Prior authorization is costly—in the range of $35 to $100 per occurrence, according to industry estimates. The cost of processing a claim has dropped to just $0.66 when providers have implemented electronic processing. Imagine what could happen with prior authorization costs when electronic processing ramps up from its current level of only 7% provider adoption?5 This would occur by eliminating duplicative reviews, administrative savings, and fewer denials resulting in significant savings.

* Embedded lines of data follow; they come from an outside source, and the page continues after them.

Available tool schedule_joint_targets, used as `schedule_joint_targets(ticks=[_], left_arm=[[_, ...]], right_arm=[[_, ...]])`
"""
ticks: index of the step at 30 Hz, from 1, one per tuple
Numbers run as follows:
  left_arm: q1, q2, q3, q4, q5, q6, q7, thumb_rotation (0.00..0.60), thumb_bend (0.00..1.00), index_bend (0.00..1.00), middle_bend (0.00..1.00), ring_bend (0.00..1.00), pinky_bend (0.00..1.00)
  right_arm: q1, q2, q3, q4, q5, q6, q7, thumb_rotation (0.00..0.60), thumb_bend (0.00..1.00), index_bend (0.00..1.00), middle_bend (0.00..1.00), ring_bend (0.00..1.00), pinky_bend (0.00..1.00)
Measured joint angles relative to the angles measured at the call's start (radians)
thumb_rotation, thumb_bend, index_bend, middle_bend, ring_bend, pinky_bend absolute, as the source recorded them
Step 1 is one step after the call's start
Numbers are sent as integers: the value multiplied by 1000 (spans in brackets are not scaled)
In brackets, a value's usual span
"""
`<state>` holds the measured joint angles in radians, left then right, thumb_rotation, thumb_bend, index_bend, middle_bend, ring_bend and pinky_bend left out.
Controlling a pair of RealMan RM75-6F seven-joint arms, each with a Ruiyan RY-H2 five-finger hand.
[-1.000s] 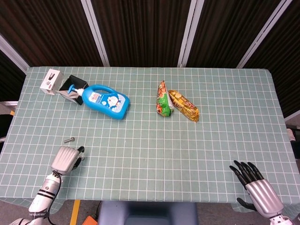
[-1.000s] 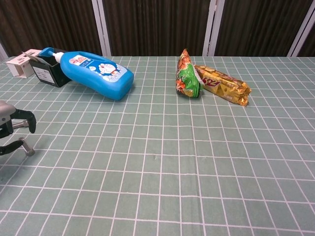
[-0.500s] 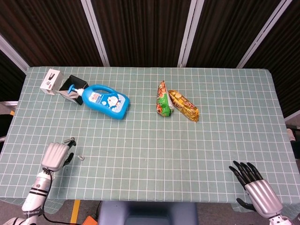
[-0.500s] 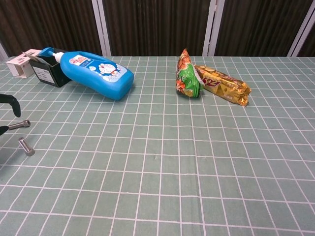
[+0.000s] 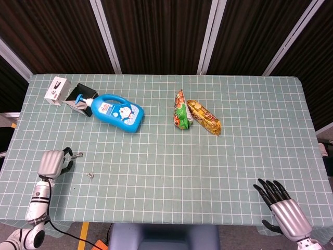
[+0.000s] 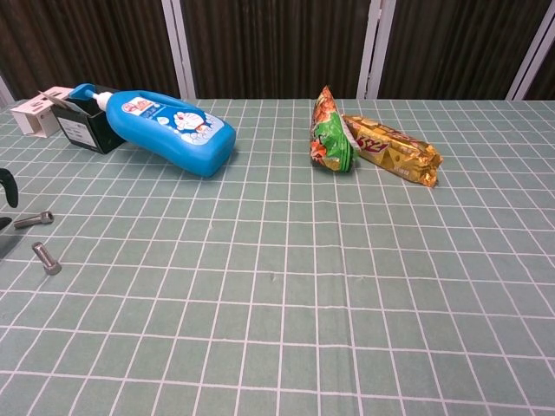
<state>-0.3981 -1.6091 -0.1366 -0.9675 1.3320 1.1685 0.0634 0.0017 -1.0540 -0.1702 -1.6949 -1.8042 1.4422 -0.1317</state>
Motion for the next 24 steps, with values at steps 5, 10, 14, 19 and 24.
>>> schedule_joint_targets(ticks=[5,10,14,19,24], left_arm=[[-12,-38,-5,57,-16,-26,-5,600,341,486,1000,1000,1000],[-20,-59,-11,84,-28,-37,3,600,344,456,1000,1000,1000],[-23,-68,-13,95,-31,-39,14,600,344,444,1000,1000,1000],[-28,-77,-16,105,-43,-55,21,600,344,443,1000,1000,1000],[-34,-90,-20,127,-51,-66,28,600,343,445,1000,1000,1000]], right_arm=[[1,-2,2,0,5,-4,-3,600,274,0,0,0,0],[4,-3,3,-2,10,-9,-5,600,274,0,0,0,0],[4,-2,3,-3,11,-8,-5,600,274,0,0,0,0],[4,-2,4,-3,13,-9,-5,600,274,0,0,0,0],[5,-2,4,-3,14,-10,-6,600,274,0,0,0,0]])
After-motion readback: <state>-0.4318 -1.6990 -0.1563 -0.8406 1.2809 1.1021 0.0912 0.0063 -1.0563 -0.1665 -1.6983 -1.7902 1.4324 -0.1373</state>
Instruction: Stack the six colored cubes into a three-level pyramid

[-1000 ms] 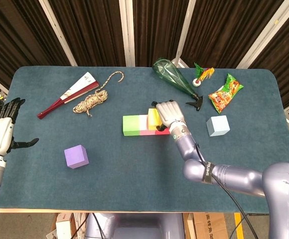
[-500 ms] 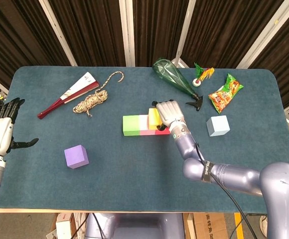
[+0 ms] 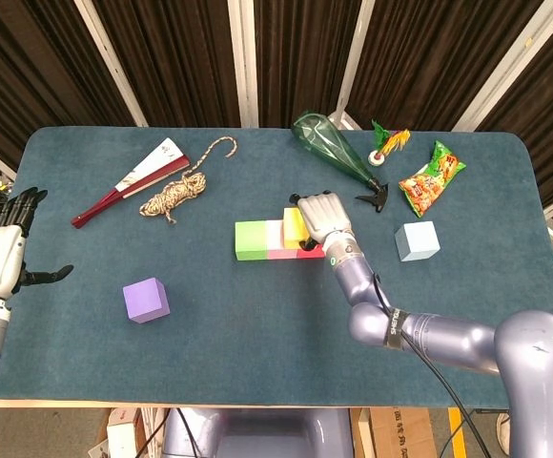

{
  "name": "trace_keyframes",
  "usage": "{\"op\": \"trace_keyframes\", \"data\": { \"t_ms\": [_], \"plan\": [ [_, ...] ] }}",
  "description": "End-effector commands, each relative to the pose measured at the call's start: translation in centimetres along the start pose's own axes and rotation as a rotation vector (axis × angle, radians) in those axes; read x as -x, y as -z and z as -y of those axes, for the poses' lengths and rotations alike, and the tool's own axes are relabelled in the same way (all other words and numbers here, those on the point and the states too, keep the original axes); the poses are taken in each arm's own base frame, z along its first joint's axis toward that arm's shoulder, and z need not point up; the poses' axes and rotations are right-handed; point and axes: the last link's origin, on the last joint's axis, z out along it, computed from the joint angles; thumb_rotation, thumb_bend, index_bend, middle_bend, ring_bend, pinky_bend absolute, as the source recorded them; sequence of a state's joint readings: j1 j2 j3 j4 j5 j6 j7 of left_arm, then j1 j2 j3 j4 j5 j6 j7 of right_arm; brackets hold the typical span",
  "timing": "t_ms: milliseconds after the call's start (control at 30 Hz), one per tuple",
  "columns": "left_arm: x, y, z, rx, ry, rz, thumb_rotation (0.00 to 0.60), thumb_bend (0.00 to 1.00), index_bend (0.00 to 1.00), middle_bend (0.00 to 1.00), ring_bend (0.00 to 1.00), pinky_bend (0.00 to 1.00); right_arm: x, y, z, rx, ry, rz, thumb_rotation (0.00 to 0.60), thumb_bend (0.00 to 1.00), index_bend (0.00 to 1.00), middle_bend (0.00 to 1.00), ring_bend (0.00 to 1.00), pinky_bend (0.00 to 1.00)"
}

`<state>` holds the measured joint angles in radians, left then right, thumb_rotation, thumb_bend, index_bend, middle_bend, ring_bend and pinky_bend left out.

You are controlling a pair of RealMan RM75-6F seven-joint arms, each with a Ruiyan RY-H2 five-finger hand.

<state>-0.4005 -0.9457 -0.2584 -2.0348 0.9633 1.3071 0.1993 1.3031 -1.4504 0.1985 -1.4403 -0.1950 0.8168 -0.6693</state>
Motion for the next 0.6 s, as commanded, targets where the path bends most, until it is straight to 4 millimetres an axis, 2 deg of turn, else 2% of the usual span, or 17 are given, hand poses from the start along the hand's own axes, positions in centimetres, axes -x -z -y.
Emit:
{"op": "trace_keyframes", "data": {
  "t_ms": [33,600],
  "plan": [
    [0.00,0.01,0.00,0.000,0.000,0.000,0.600,0.13,0.00,0.00,0.00,0.03,0.08,-0.05,0.03,0.001,0.001,0.001,0.600,0.29,0.21,0.47,0.47,0.21],
    [0.02,-0.04,0.12,-0.005,0.001,0.002,0.600,0.13,0.00,0.00,0.00,0.03,0.16,-0.29,0.25,0.000,0.022,-0.003,0.600,0.29,0.21,0.47,0.47,0.21]
  ]
}}
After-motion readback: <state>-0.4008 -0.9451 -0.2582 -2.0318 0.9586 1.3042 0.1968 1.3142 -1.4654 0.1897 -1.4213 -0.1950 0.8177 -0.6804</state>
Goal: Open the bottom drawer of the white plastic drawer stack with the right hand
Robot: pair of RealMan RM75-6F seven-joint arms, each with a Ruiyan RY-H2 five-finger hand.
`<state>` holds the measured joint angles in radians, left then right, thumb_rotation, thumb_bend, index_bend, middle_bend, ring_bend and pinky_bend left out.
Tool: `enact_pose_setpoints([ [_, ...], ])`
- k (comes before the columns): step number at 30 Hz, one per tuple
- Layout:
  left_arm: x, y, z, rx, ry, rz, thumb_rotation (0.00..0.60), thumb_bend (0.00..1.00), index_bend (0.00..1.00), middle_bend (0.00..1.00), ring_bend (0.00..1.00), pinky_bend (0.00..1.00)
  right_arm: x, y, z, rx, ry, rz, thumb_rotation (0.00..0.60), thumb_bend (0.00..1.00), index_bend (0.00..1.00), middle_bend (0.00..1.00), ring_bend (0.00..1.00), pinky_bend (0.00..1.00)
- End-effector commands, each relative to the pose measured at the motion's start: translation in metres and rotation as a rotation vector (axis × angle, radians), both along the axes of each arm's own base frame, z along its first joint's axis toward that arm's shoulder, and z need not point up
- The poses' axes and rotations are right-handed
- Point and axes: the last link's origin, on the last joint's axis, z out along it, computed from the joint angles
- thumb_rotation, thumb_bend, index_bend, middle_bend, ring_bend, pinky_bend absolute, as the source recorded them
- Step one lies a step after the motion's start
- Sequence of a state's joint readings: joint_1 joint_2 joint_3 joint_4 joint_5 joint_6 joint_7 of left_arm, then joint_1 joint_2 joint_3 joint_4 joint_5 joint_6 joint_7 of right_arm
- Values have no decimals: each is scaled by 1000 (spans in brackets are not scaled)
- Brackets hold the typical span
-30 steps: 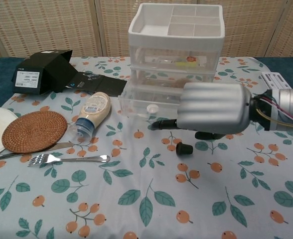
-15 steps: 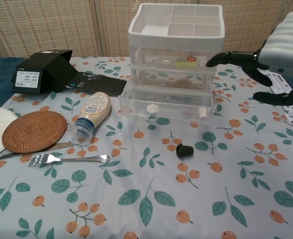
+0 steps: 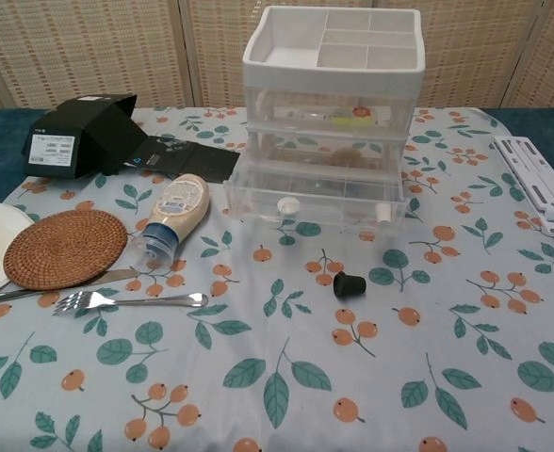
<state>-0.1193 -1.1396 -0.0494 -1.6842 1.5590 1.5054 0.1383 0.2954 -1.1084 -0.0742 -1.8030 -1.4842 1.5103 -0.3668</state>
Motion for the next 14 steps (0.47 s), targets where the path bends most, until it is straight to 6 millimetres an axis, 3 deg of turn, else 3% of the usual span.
enact_pose_setpoints([
  [1,1,1,-1,6,2,-5,600,255,67,72,104,85,-23,19,19,-53,-121,-143,600,362,0,76,22,69],
  [6,1,3,-2,25,10,-16,600,255,67,72,101,69,-35,27,26,-87,-147,-168,600,355,0,66,2,5],
  [14,1,4,-4,29,14,-18,600,255,67,72,101,64,-38,30,25,-97,-151,-160,600,343,0,64,0,0],
])
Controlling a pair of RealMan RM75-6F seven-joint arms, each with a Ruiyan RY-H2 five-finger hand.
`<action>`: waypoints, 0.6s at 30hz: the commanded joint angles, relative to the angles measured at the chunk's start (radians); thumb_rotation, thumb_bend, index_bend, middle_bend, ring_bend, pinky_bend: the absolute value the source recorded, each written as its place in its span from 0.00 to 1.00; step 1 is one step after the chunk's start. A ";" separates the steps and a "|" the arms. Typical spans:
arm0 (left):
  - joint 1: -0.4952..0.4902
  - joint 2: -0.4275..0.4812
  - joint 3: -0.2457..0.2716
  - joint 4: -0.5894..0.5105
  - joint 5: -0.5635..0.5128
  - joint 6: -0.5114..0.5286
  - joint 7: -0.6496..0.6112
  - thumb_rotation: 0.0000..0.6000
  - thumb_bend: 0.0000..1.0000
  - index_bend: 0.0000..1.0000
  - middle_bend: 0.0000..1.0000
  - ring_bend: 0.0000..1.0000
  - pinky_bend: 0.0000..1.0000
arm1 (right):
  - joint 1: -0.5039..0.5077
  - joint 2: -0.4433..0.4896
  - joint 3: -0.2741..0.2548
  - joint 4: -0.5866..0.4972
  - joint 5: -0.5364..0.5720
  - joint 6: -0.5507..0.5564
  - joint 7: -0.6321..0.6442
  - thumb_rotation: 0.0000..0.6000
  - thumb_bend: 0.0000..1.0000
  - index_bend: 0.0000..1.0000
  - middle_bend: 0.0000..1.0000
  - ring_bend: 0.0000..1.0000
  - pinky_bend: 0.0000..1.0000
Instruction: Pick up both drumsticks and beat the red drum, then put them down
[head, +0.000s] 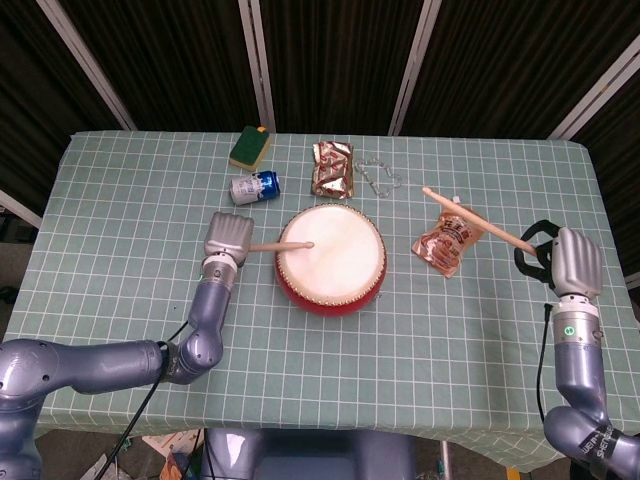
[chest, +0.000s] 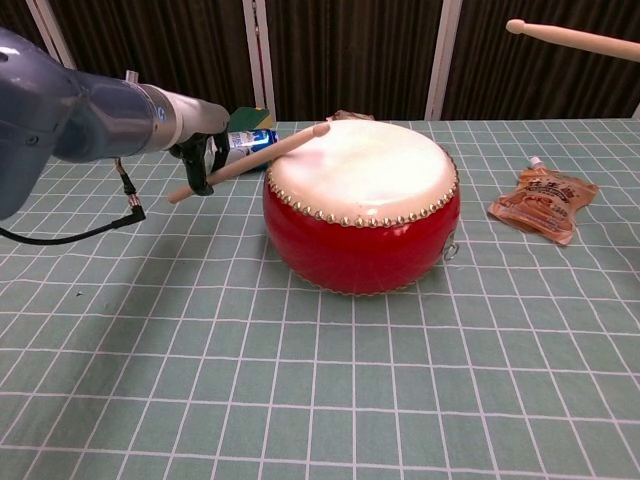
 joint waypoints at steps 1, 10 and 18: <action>0.012 0.090 -0.078 -0.116 0.324 0.036 -0.260 1.00 0.51 0.78 1.00 1.00 1.00 | -0.004 -0.002 -0.004 -0.004 -0.013 0.008 -0.003 1.00 0.69 0.97 1.00 1.00 1.00; 0.149 0.265 -0.111 -0.295 0.510 0.104 -0.477 1.00 0.51 0.78 1.00 1.00 1.00 | -0.008 -0.007 -0.009 -0.035 -0.063 0.036 -0.022 1.00 0.69 0.97 1.00 1.00 1.00; 0.257 0.417 -0.084 -0.386 0.565 0.098 -0.569 1.00 0.51 0.78 1.00 1.00 1.00 | 0.019 -0.027 -0.017 -0.086 -0.137 0.061 -0.085 1.00 0.69 0.97 1.00 1.00 1.00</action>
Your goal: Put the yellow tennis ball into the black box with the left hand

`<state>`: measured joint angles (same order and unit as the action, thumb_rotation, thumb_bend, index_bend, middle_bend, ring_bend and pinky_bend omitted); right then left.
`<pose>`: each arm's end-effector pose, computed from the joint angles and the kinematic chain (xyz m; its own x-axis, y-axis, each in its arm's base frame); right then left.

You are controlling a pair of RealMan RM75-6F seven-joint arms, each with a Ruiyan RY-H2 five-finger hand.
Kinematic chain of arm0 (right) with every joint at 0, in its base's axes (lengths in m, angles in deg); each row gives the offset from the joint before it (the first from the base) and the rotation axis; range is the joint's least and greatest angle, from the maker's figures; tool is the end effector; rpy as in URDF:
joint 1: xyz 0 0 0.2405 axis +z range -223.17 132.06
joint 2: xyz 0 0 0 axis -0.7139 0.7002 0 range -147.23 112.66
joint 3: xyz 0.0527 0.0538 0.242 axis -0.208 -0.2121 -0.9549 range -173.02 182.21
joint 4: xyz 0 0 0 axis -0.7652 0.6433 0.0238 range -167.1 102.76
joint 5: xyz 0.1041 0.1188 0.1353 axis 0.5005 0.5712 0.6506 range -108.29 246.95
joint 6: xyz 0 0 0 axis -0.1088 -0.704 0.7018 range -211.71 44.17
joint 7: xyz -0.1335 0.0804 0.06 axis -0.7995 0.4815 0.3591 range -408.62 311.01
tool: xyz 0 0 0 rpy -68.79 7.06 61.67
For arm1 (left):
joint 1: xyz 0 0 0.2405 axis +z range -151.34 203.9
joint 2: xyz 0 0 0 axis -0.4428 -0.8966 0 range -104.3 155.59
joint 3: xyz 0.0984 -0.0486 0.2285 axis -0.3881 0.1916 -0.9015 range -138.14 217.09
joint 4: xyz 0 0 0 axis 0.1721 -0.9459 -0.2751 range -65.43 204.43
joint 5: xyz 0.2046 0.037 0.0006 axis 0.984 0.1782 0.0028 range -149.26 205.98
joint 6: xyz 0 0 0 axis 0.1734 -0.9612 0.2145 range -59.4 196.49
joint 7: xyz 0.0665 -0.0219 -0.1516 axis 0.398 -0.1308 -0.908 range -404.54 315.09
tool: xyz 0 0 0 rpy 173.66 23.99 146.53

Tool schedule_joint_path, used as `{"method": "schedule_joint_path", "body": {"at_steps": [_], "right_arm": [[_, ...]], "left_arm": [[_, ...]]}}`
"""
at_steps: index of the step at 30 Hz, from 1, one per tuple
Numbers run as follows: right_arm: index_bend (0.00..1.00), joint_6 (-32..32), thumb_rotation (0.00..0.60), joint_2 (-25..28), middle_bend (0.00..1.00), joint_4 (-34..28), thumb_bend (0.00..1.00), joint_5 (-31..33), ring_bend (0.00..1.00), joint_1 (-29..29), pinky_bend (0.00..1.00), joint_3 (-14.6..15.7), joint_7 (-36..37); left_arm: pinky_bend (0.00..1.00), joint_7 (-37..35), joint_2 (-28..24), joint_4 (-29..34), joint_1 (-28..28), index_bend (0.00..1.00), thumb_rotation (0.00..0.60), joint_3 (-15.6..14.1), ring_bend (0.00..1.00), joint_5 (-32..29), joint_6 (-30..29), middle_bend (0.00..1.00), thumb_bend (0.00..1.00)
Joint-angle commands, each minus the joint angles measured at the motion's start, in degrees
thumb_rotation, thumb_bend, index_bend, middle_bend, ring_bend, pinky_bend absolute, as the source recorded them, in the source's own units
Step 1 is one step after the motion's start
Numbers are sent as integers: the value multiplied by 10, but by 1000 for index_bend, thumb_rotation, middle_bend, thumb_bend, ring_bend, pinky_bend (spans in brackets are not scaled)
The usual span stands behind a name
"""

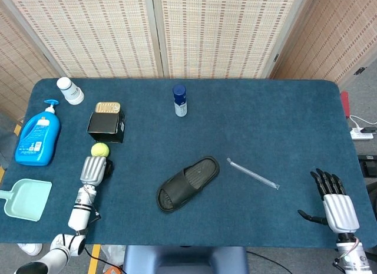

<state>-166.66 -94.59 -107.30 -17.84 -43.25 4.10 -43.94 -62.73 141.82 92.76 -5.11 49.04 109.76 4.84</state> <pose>-0.3529 -0.1817 0.0987 0.3814 -0.0951 0.9195 -0.9226 0.0241 0.3851 -0.2911 0.3662 -0.0477 0.3464 0.0849 0.9342 0.9354 -0.1071 -0.3371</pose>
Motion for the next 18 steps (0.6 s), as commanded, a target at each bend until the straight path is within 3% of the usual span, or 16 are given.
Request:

Automated prior authorization screening is already connecting providers to hundreds of payers, with hundreds more electronically linked payers expected to activate in coming months. Every day, repetitive and costly manual tasks are being replaced by codified and callable payer-specific policies, giving providers more control and making the pre-authorization process consistent and replicable.5

The effective use of screening and verification rules can slash the time required for research, while arming providers with definitive answers about whether a given service needs a prior authorization. From all indications, it’s time to get on board with this vital market trend as providers and payers converge on an admission-centric approach with a keen focus on ROI and improved patient outcomes.

There is a real opportunity to improve and significantly reduce the administrative burdens for both the physician and payers along with the patient experience by reforming utilization management and prior authorization programs. Physicians welcome the opportunity in working collaboratively with health plans to create a partnership which will build the foundation for a more efficient prior authorization process. Both the SLMMS and AMA surveys support the urgent necessity for these changes to be made to allow physicians to practice in both a time- and cost-efficient manner as we face these times of health care change and demands.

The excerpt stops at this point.